Exercise prompt - For the material below, return exactly the lines starting at the line containing "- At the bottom" and ending at the line containing "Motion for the", both ends included, and no others.

--- START ---

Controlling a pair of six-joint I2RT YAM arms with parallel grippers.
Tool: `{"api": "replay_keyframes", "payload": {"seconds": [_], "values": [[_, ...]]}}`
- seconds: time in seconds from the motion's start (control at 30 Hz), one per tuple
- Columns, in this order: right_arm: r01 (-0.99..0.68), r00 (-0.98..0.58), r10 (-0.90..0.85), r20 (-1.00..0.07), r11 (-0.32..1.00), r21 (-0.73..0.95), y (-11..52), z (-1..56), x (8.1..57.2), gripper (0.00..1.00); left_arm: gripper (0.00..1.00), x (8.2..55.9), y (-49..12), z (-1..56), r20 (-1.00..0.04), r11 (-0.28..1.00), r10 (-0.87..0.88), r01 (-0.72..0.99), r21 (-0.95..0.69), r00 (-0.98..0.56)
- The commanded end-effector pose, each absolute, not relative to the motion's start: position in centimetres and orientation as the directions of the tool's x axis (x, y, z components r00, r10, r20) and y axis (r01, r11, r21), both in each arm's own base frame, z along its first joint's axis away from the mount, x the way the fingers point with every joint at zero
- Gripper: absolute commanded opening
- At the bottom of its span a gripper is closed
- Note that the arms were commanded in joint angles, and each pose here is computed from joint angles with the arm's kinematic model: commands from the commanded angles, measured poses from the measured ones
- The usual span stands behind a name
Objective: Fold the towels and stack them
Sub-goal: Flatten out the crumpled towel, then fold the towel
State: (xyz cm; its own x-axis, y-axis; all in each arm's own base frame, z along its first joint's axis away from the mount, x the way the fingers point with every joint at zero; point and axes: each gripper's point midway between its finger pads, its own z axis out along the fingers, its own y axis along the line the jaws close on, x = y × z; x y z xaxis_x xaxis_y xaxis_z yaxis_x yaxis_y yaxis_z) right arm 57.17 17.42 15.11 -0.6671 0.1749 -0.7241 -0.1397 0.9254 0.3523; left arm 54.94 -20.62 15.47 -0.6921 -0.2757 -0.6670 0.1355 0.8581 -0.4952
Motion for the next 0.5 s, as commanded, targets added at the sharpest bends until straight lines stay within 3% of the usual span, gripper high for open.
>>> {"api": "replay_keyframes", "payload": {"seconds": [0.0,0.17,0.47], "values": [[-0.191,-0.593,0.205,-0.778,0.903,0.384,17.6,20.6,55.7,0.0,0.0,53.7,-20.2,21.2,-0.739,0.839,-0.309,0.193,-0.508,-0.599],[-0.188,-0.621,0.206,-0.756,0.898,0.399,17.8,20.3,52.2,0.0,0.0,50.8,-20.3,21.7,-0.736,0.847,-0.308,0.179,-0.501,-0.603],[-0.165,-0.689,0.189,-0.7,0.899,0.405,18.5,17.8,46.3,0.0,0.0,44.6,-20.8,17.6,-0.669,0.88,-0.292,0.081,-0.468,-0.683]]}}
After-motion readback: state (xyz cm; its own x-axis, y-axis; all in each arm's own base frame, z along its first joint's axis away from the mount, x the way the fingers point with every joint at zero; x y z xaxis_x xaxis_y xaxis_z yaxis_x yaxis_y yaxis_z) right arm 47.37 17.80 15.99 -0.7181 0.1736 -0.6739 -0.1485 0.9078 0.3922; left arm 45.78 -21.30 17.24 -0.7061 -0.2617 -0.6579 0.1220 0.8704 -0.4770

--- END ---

Answer box -
- At the bottom of its span a gripper is closed
- Note that the arms were commanded in joint angles, and each pose here is computed from joint angles with the arm's kinematic model: commands from the commanded angles, measured poses from the measured ones
- The usual span stands behind a name
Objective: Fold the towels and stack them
Sub-goal: Flatten out the crumpled towel, then fold the towel
State: (xyz cm; its own x-axis, y-axis; all in each arm's own base frame, z along its first joint's axis away from the mount, x the way the fingers point with every joint at zero; point and axes: each gripper's point midway between its finger pads, its own z axis out along the fingers, its own y axis along the line the jaws close on, x = y × z; x y z xaxis_x xaxis_y xaxis_z yaxis_x yaxis_y yaxis_z) right arm 57.17 17.42 15.11 -0.6671 0.1749 -0.7241 -0.1397 0.9254 0.3523; left arm 54.94 -20.62 15.47 -0.6921 -0.2757 -0.6670 0.1355 0.8581 -0.4952
Motion for the next 0.5 s, as commanded, targets added at the sharpest bends until straight lines stay within 3% of the usual span, gripper high for open.

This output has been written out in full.